Even the lineup was starting to come together with Audy Ciriaco's bat finally starting to reach the high level as his glove. After Ciriaco had a cold start to the season, batting just over the Mendoza line for April and May, he started to get a little more luck. Balls started to find holes and he was taking advantage. Ciriaco has always had all the tools you would want from your shortstop. This season he started to put it together.

The success didn't last. August was by far the worst month of the season. The Flying Tigers limped through the month posting just six wins out of 26 games and were outscored by 29 runs. The bullpen, lineup and rotation were depleted from promotions and injuries. Gagnier was promoted to Erie as well as Chris White, Jarred Gayhart and Nolan Cain. Detroit sent closer prospect Brett Jacobson to Baltimore for Aubrey Huff.

Lester Oliveros was the king of the mountain after all the departures. He showed he could find the strike zone as well as light up the radar gun. He didn't have many opportunities to close but once he was able to command his two and four seam fastball as well as his curve he started to become the pitcher that they envisioned.
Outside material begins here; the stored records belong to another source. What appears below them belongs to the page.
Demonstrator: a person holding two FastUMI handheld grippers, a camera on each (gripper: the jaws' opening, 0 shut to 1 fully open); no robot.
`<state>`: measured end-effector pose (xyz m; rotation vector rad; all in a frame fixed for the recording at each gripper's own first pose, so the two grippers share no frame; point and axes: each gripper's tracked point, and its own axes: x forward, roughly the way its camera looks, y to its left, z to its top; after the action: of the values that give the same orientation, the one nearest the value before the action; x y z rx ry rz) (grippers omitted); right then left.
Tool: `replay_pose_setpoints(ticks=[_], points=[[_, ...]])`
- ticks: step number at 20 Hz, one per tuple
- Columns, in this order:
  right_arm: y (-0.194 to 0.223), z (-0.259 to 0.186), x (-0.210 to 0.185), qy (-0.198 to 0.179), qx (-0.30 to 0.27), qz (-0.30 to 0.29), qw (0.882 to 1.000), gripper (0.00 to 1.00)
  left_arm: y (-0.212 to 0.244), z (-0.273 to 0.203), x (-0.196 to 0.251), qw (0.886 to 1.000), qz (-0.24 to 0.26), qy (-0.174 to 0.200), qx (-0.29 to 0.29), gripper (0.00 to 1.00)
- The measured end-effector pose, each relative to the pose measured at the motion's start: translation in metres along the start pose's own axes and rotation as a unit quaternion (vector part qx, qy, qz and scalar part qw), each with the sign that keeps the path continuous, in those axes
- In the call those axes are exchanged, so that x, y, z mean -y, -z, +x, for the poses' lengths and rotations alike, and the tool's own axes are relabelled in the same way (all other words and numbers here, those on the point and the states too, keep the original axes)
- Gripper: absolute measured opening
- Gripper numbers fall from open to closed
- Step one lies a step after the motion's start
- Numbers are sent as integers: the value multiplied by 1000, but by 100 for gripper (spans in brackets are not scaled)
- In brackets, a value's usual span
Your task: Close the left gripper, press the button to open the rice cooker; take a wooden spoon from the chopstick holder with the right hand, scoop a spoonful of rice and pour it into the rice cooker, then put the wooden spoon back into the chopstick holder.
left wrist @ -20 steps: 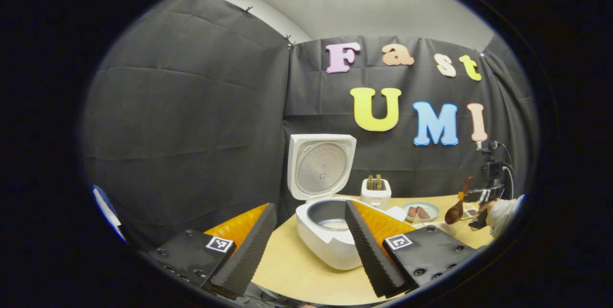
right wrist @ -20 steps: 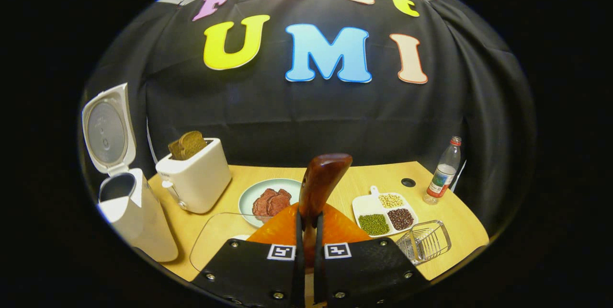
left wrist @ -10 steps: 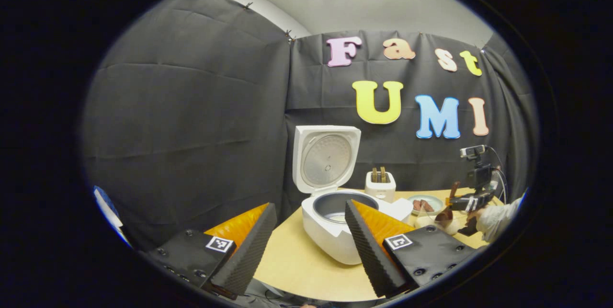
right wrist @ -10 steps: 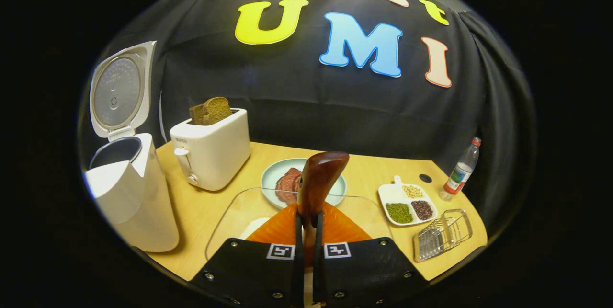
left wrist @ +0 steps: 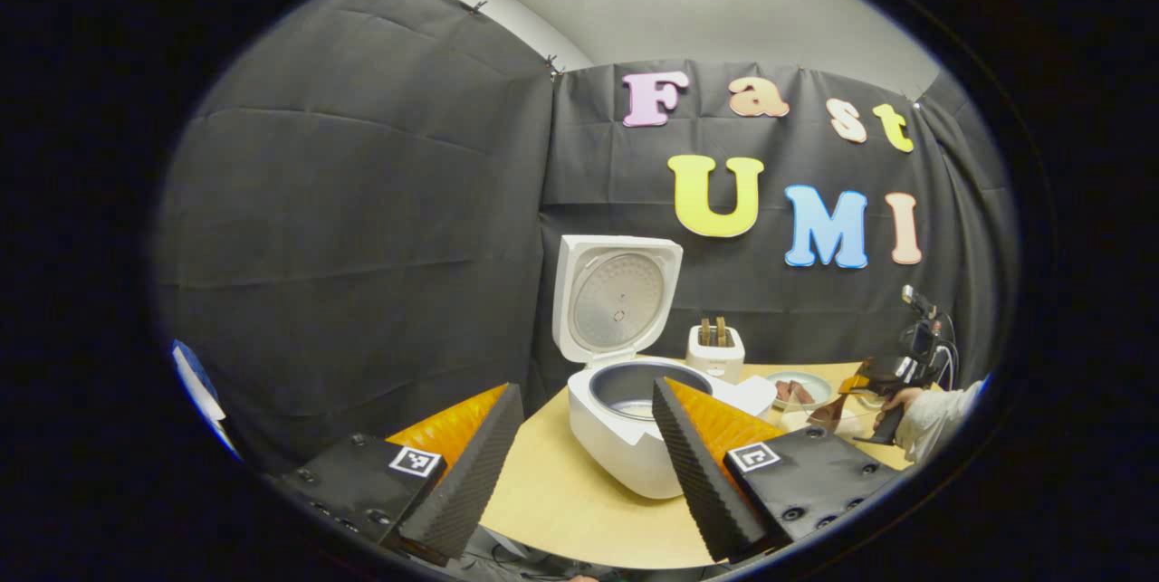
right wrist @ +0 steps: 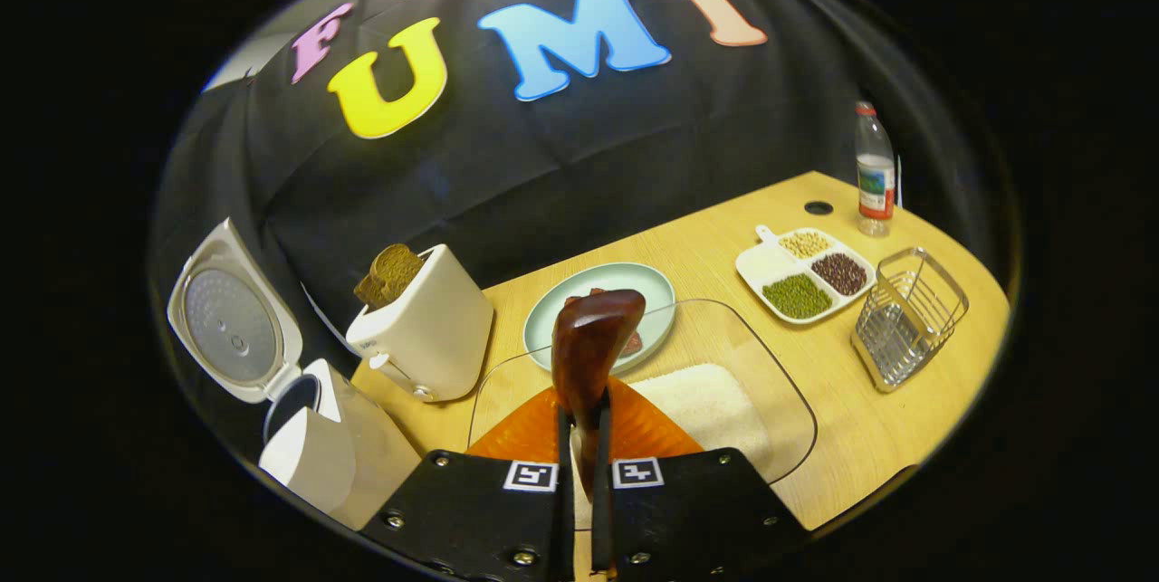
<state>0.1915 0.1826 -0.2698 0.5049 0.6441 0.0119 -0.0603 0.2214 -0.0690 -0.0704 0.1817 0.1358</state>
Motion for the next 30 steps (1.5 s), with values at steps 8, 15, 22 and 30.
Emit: replay_pose_setpoints(ticks=[8,15,22,30], points=[[-6,-9,37,-27,-31,224,974,8,-4,-1,10,1000,0,13,3,100],[-39,-37,-2,-103,-22,279,955,8,-6,-1,21,1000,-4,21,10,100],[-63,-58,-82,-194,-37,296,935,8,-4,-2,6,1000,-19,5,12,100],[-58,-63,-192,-270,-68,230,933,7,0,-6,-23,999,-14,-28,15,99]])
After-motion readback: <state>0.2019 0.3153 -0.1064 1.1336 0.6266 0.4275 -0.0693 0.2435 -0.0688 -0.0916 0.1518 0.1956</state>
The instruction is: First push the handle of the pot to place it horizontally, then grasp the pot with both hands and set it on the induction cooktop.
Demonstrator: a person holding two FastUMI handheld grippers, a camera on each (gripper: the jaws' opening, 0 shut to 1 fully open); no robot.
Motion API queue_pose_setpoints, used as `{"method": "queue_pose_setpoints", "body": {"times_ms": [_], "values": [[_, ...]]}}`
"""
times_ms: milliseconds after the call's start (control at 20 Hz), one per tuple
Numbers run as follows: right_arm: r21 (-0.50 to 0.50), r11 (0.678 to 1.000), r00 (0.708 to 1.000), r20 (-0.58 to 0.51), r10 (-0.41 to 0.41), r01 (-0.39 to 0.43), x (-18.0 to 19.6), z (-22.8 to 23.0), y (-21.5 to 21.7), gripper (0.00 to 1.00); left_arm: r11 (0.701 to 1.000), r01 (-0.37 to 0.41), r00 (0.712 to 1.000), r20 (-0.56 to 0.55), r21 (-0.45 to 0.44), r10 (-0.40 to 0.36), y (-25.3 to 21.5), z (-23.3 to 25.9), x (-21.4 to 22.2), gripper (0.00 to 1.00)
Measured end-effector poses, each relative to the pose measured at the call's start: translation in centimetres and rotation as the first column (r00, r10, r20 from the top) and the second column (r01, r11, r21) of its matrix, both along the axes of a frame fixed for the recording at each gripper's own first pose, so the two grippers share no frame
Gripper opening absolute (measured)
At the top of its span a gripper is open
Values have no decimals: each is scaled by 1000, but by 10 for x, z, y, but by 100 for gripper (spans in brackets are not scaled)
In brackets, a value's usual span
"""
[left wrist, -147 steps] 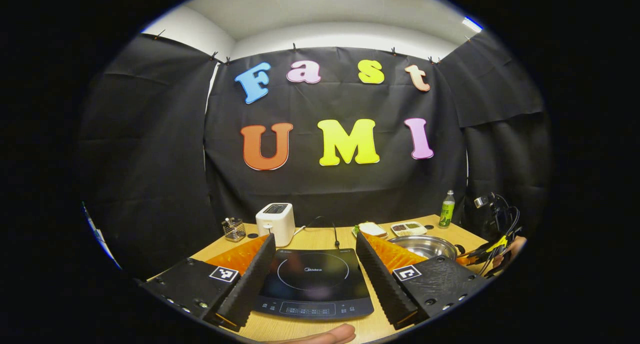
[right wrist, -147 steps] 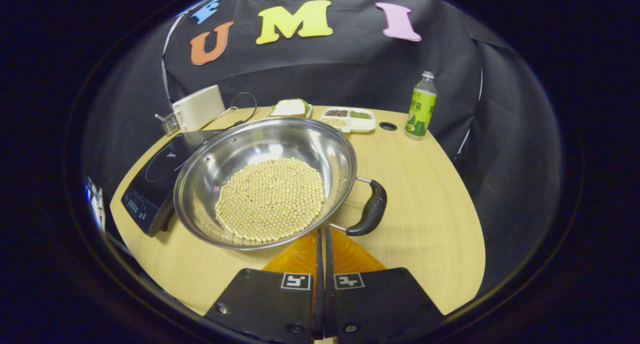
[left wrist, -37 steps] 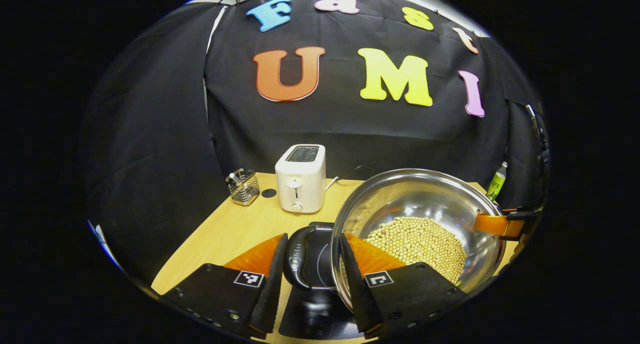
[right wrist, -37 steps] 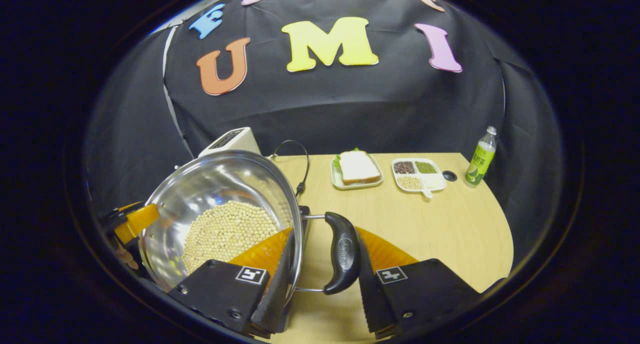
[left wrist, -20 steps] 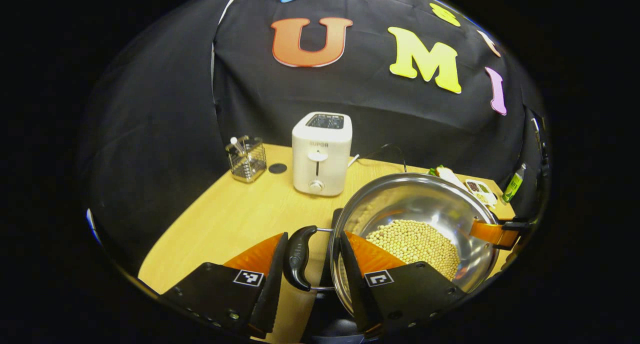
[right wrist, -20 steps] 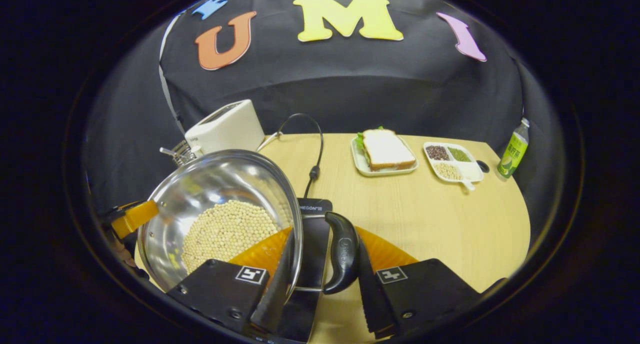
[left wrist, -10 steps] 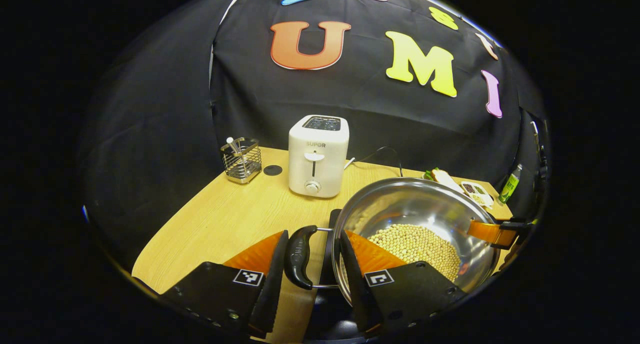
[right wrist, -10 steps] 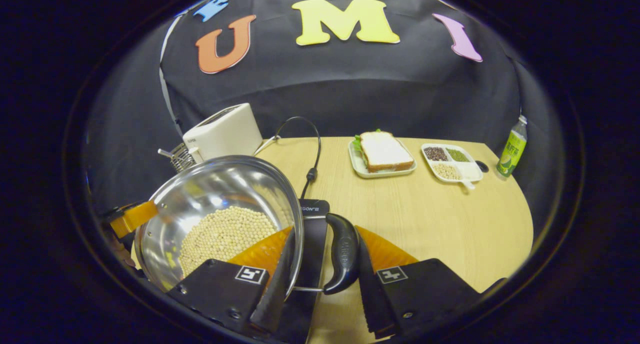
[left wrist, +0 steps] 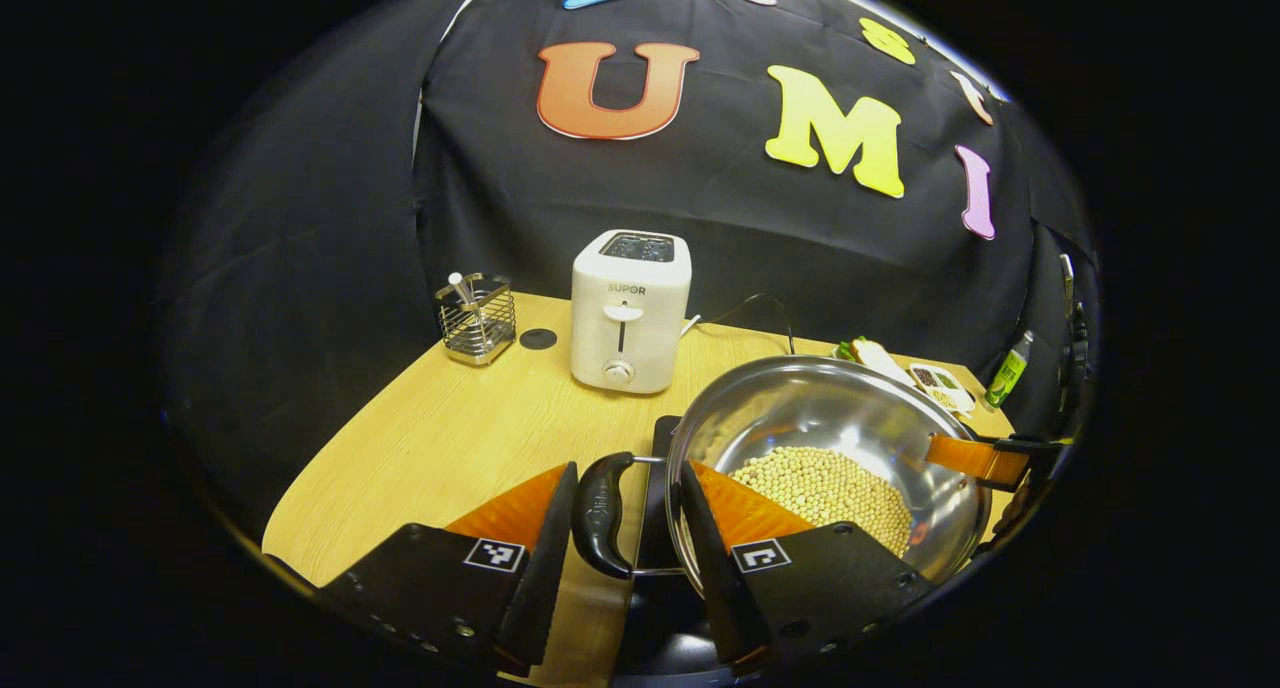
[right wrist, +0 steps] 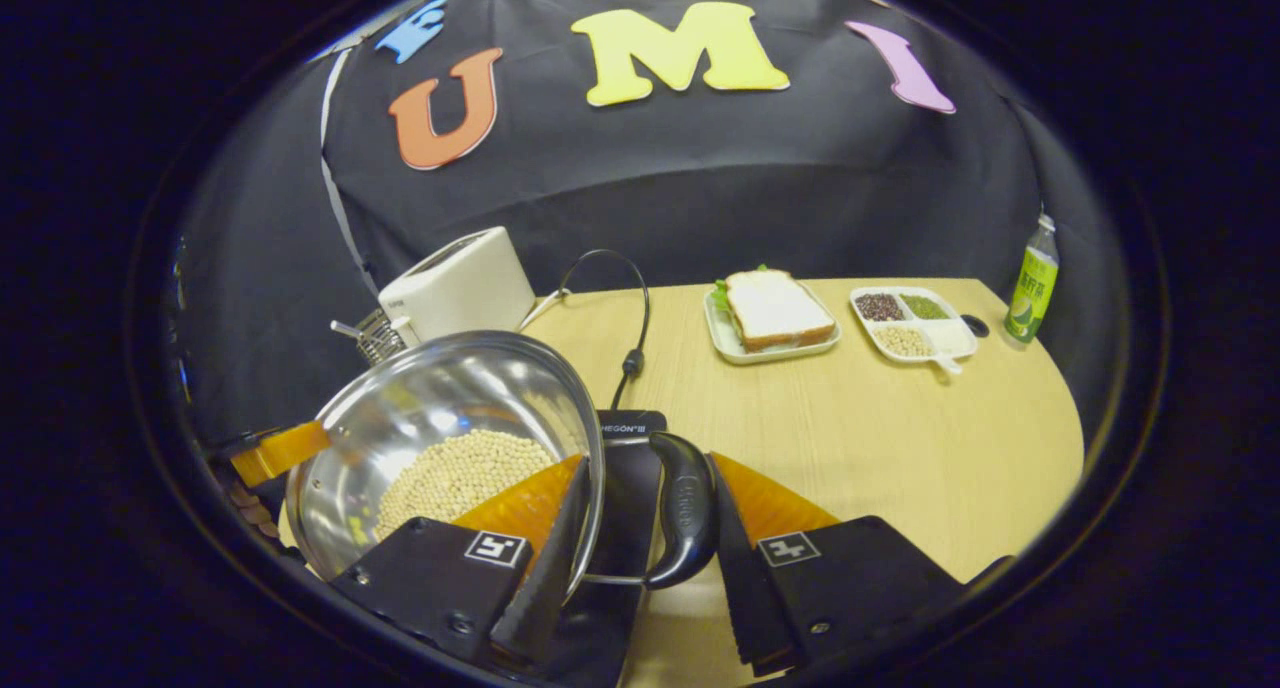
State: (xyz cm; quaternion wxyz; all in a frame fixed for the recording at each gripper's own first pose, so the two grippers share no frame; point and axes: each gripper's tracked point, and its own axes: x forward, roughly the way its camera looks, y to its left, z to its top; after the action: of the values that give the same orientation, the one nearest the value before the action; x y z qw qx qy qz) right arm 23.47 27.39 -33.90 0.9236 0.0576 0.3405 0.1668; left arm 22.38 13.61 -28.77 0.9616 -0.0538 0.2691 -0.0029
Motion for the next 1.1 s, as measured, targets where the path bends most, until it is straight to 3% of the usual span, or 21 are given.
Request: {"method": "queue_pose_setpoints", "body": {"times_ms": [150, 200, 250, 450, 700, 750, 800, 850, 900, 950, 1000, 1100], "values": [[53, 998, 993, 114, -25, 19, 1, 32, -14, 67, 999, -37, 995, 91, 18, 35, 6, 26, 2, 60], [69, 997, 989, 142, -37, 28, -4, 41, -22, 70, 999, -36, 994, 103, -2, 36, 0, 33, -2, 64], [85, 996, 986, 159, -46, 33, -11, 49, -28, 79, 999, -33, 993, 114, -22, 35, -6, 37, -7, 75], [125, 990, 975, 205, -87, 62, -40, 74, -65, 93, 1000, -25, 978, 210, 4, 24, -23, 69, -41, 87], [75, 995, 943, 320, -92, 72, -90, 106, -107, 97, 999, -1, 951, 309, 44, -13, -50, 101, -98, 94], [61, 995, 937, 336, -93, 77, -102, 110, -115, 96, 999, 0, 948, 319, 39, -13, -56, 105, -108, 83], [44, 996, 932, 352, -88, 77, -114, 116, -120, 95, 1000, 2, 943, 333, 30, -12, -61, 109, -119, 94], [25, 997, 926, 370, -78, 74, -126, 121, -124, 95, 1000, 4, 941, 338, 23, -12, -66, 112, -130, 95], [9, 997, 919, 388, -73, 76, -137, 127, -129, 100, 1000, 8, 940, 341, 21, -15, -71, 115, -139, 83], [-6, 997, 912, 403, -72, 81, -149, 132, -135, 100, 1000, 13, 939, 342, 24, -20, -75, 118, -146, 95], [-15, 996, 906, 418, -71, 85, -160, 139, -141, 96, 1000, 17, 939, 342, 23, -24, -79, 121, -154, 95], [-22, 995, 890, 448, -81, 102, -180, 153, -154, 100, 999, 34, 938, 345, 24, -40, -89, 129, -169, 95]]}}
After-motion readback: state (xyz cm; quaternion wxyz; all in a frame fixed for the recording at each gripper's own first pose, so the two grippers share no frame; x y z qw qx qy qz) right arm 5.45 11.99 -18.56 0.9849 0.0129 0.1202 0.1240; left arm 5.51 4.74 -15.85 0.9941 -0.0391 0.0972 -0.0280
While there wasn't a lot of wins being posted in the column on the left, there were some positives. Hernan Perez was promoted to Lakeland from the GCL. Perez has been known for his slick glove ever since the Tigers signed him out of Venezuela. However in his time at Lakeland there were glimpses of his bat as well as his extraordinary leather. His .264 batting average probably doesn't excite you but he was batting a combined .224 in his previous stops this season. At just 18 years old Perez is an intriguing player to watch for the future.

The end of the season swoon included appearances from 2009 draft pick Austin Wood. It was shocking to see he was still able pitch after his taxing effort in the College World Series. Wood famously threw 164 pitches in relief in a University of Texas elimination game against Boston College. He didn't allow a run to cross the plate in his five innings as a Flying Tiger while striking out four. He's a crafty lefty that knows how to pitch that will pay dividends next season.

Every season starts with such hope and optimism. You never feel satisfied losing more than you win in a season but the big picture has to stay intact. At the end of the season manager Andy Barkett said, "any time you put this uniform on you are here to play ball and win games." That emphasizes the importance of ending the season on a high note. Barkett also added, "winning is the best feeling in the world, that's why we're here." Hopefully that feeling will happen more often next season.